> **WHAT IS EXPECTED**
In the listing beneath this line, copy exactly the lines starting with the one containing "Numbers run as" and going on through the one containing "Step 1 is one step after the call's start".

> **EXERCISE MATERIALS**
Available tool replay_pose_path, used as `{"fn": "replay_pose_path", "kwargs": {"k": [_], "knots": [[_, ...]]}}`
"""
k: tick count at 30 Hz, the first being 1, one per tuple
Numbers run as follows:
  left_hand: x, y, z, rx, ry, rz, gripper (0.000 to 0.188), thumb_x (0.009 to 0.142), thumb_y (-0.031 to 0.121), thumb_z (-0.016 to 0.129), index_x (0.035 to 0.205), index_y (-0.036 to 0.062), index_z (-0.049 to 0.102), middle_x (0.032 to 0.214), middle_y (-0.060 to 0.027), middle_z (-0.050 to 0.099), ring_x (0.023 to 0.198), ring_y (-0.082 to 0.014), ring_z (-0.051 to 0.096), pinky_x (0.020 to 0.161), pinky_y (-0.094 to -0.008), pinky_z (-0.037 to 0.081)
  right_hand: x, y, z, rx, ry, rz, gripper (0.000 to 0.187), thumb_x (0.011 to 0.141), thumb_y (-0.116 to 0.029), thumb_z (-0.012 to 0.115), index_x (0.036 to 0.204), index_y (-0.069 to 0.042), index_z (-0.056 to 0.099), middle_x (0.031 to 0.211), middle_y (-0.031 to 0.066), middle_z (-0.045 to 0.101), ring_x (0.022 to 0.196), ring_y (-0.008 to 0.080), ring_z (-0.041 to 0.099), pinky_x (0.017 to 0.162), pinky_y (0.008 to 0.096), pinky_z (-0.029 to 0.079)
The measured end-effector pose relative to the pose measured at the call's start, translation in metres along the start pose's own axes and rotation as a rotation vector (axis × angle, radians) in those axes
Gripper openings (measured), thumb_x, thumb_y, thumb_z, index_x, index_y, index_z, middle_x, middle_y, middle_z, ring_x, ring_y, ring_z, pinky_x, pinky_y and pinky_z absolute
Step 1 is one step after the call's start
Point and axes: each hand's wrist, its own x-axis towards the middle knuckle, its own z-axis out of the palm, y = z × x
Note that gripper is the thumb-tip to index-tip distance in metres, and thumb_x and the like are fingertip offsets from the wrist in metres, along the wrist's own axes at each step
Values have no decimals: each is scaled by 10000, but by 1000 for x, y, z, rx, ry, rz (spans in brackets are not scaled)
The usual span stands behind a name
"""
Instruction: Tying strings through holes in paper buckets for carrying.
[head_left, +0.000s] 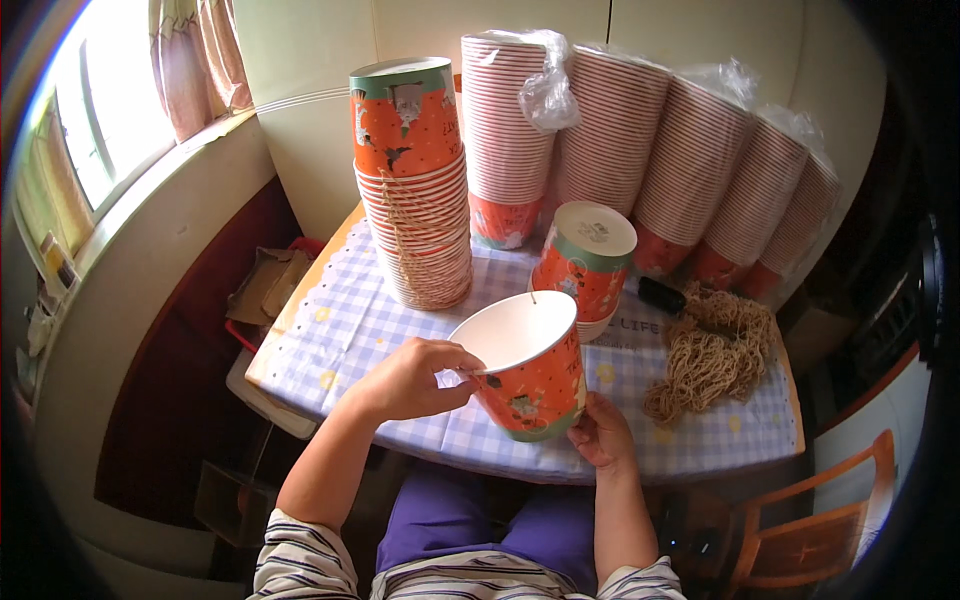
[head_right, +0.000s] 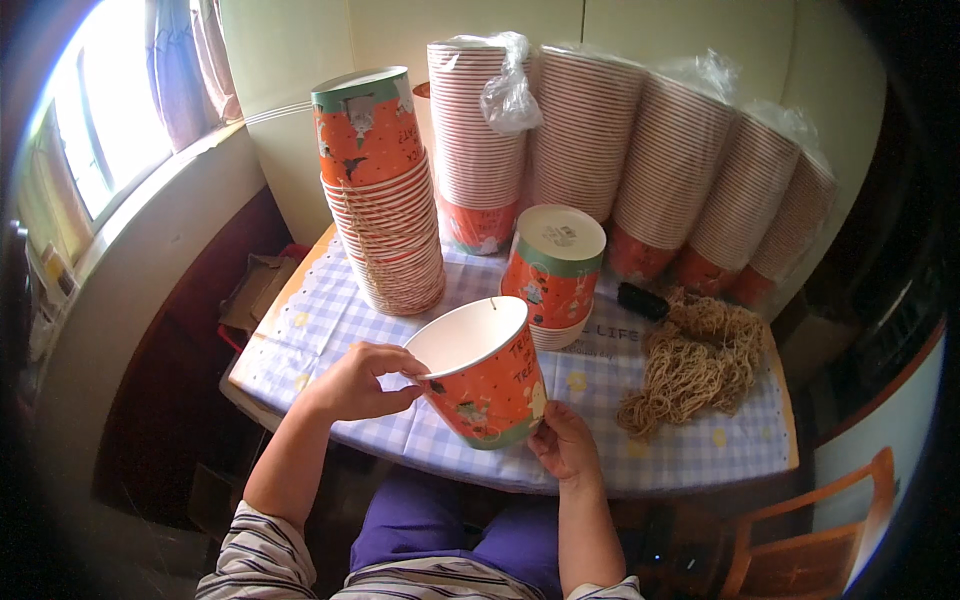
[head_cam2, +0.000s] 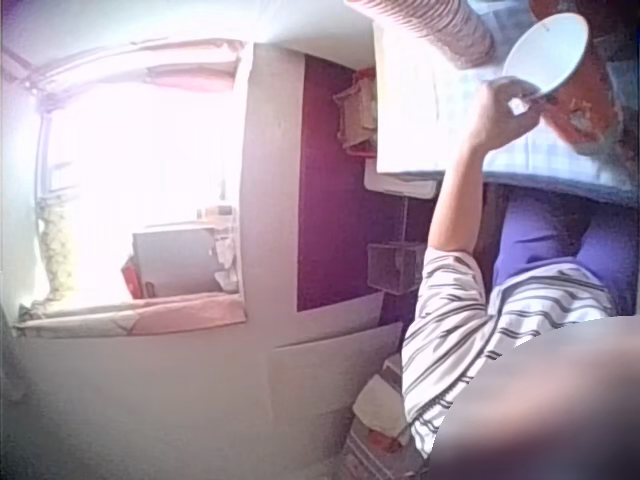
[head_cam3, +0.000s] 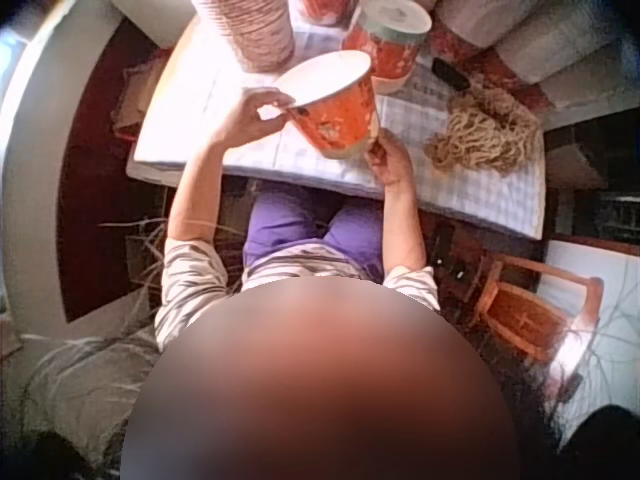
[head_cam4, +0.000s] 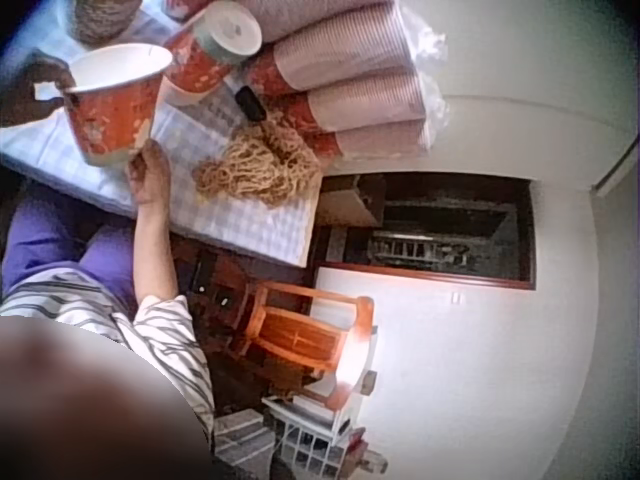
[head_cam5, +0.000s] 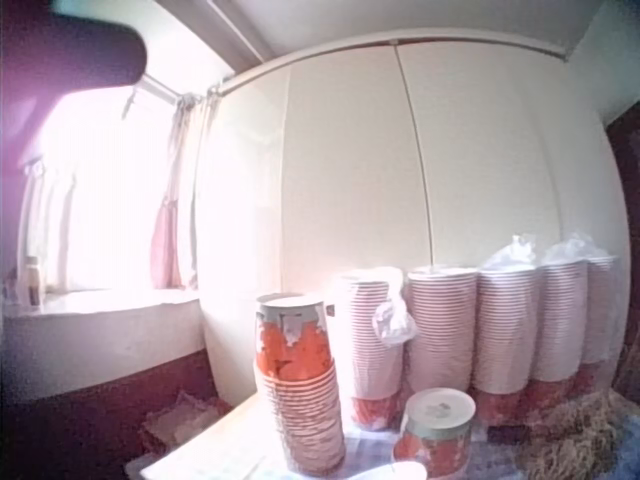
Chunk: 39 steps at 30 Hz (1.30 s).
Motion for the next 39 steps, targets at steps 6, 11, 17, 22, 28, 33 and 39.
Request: {"fn": "replay_pose_path", "kwargs": {"k": [6, 11, 17, 22, 28, 33, 39], "knots": [[1, 0, 2, 98, 29, 91, 135, 715, 51, 683, 846, 19, 688, 757, -118, 669, 709, -276, 644, 696, -359, 519, -1, 1, -4, -34, 14, -17, 189, 897, -233, 623, 960, -62, 573, 894, 46, 656, 692, 107, 619, 499, 213, 443], [2, 1, 3, 126, 45, 145, 135, 683, 36, 691, 818, 27, 694, 725, -119, 668, 707, -279, 648, 700, -358, 520, 0, 1, -2, -69, 42, -22, 184, 891, -240, 632, 935, -73, 571, 876, 35, 648, 676, 105, 601, 496, 211, 421], [3, 1, 3, 129, 27, 142, 139, 681, 33, 688, 819, 25, 694, 732, -118, 670, 712, -277, 650, 704, -360, 520, 3, 2, -7, -95, 86, -4, 180, 892, -235, 634, 941, -74, 572, 867, 30, 641, 689, 101, 585, 520, 224, 418], [3, 0, 6, 95, -28, 109, 190, 664, -4, 704, 848, 41, 699, 758, -106, 671, 727, -263, 654, 682, -349, 525, 5, 1, -2, -88, 121, 18, 202, 889, -235, 639, 980, -67, 572, 884, 20, 638, 709, 102, 578, 543, 231, 418], [3, 2, 5, 180, -6, 169, 152, 680, 25, 683, 831, 33, 697, 728, -112, 669, 706, -267, 650, 696, -355, 516, 7, 3, -15, -67, 71, 46, 200, 888, -224, 640, 1001, -71, 578, 882, 21, 644, 708, 104, 589, 548, 233, 423], [1, 1, 3, 151, -29, 140, 185, 670, 11, 690, 852, 44, 702, 765, -110, 677, 762, -271, 653, 735, -361, 520, 9, 4, -13, -37, 54, 65, 165, 901, -211, 621, 980, -68, 592, 829, 25, 656, 673, 109, 605, 544, 232, 436], [3, 8, 3, 103, -81, 73, 205, 684, 10, 701, 885, 51, 694, 813, -109, 679, 824, -276, 650, 782, -367, 517, 8, 3, -13, -32, 22, 62, 190, 913, -242, 599, 989, -68, 592, 833, 29, 655, 677, 113, 605, 539, 238, 452]]}}
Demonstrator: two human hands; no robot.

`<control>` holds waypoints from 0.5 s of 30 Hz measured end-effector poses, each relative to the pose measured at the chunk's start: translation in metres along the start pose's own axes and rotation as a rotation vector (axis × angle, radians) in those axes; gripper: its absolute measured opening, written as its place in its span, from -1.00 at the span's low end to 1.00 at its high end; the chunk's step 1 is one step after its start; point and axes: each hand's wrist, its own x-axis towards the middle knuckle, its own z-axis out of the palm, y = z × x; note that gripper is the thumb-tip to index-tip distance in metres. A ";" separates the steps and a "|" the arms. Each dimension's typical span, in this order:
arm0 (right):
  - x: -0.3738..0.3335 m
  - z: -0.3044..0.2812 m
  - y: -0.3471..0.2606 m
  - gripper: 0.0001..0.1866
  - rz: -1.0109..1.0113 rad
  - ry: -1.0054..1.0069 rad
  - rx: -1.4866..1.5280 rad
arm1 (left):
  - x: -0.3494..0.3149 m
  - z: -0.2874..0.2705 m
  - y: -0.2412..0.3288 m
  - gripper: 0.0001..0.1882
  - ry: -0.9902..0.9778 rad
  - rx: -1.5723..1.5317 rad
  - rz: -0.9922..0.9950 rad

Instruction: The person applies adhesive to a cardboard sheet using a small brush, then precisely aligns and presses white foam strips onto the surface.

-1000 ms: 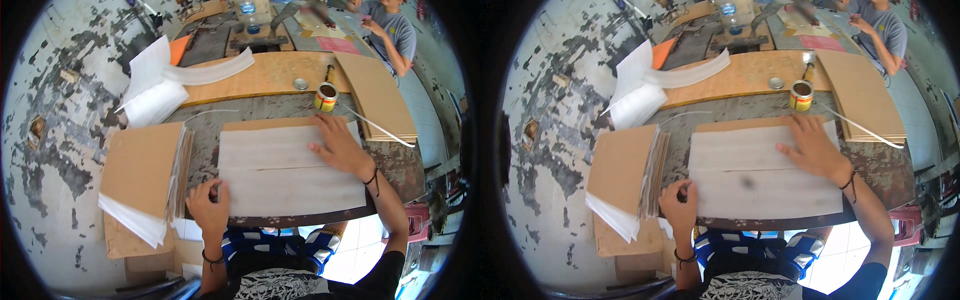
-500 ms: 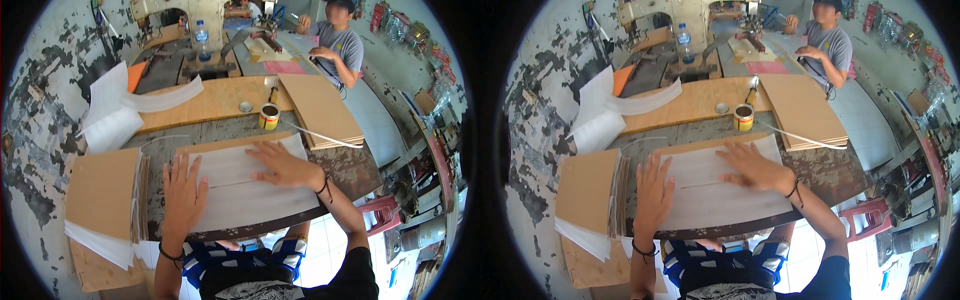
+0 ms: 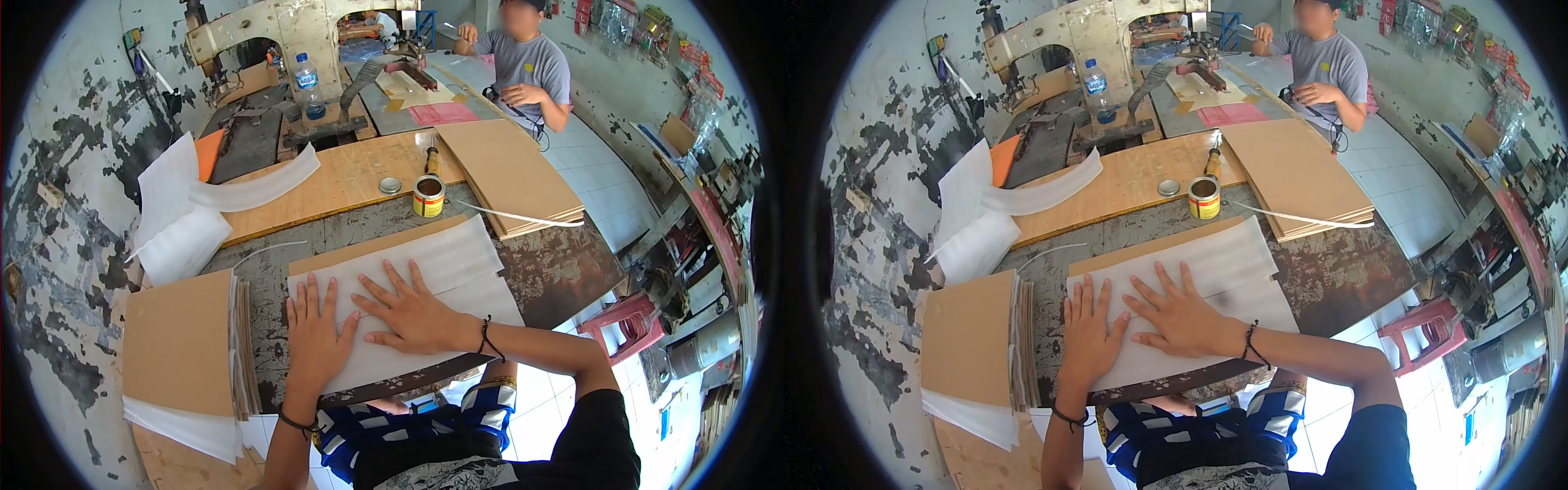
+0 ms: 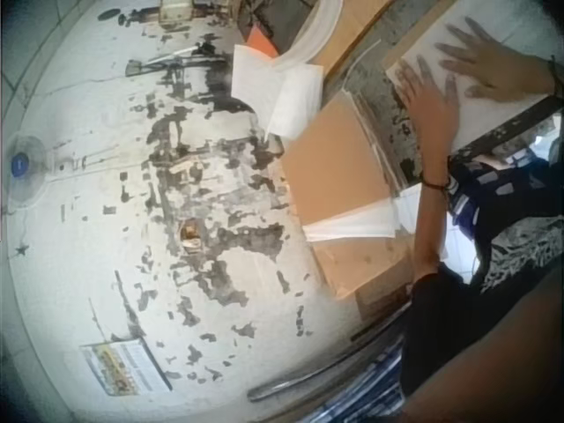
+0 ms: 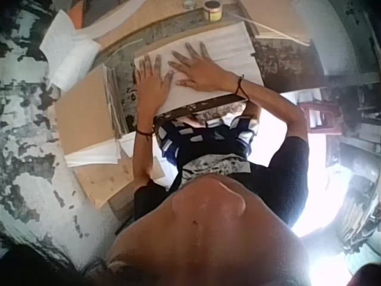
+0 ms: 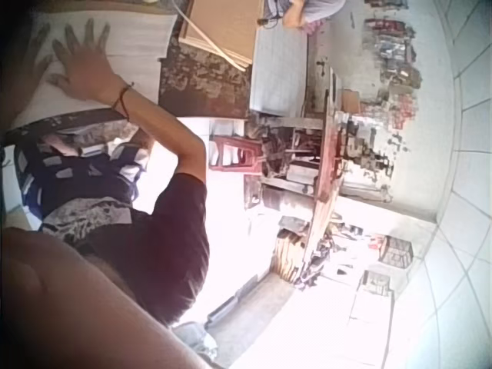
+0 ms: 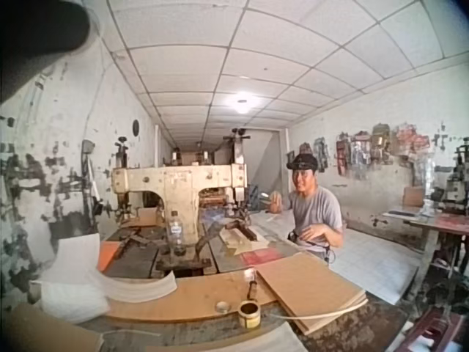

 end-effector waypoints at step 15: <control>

> **EXERCISE OUTPUT**
Numbers run as follows:
  left_hand: x, y, z, rx, ry, rz, gripper (0.000 to 0.188), thumb_x (0.009 to 0.142), thumb_y (-0.031 to 0.121), thumb_z (-0.016 to 0.129), index_x (0.035 to 0.205), index_y (-0.036 to 0.062), index_z (-0.049 to 0.102), middle_x (0.032 to 0.214), middle_y (-0.060 to 0.027), middle_z (-0.050 to 0.099), ring_x (0.023 to 0.198), ring_y (-0.082 to 0.014), ring_z (-0.051 to 0.096), pinky_x (0.020 to 0.161), pinky_y (-0.094 to -0.008), pinky_z (-0.037 to 0.081)
  right_hand: x, y, z, rx, ry, rz, gripper (0.000 to 0.187), thumb_x (0.011 to 0.141), thumb_y (-0.116 to 0.029), thumb_z (-0.012 to 0.115), index_x (0.036 to 0.204), index_y (-0.069 to 0.042), index_z (-0.056 to 0.099), middle_x (0.031 to 0.211), middle_y (-0.031 to 0.066), middle_z (-0.045 to 0.101), ring_x (0.022 to 0.196), ring_y (-0.008 to 0.080), ring_z (-0.041 to 0.099), pinky_x (0.017 to 0.162), pinky_y (0.008 to 0.096), pinky_z (-0.029 to 0.079)
The measured end-effector pose relative to the pose measured at the call's start, translation in metres along the start pose's own axes and rotation as a rotation vector (axis × angle, radians) in those axes
Gripper openings (measured), thumb_x, thumb_y, thumb_z, index_x, index_y, index_z, middle_x, middle_y, middle_z, ring_x, ring_y, ring_z, pinky_x, pinky_y and pinky_z absolute
Step 1 is one step after the call's start

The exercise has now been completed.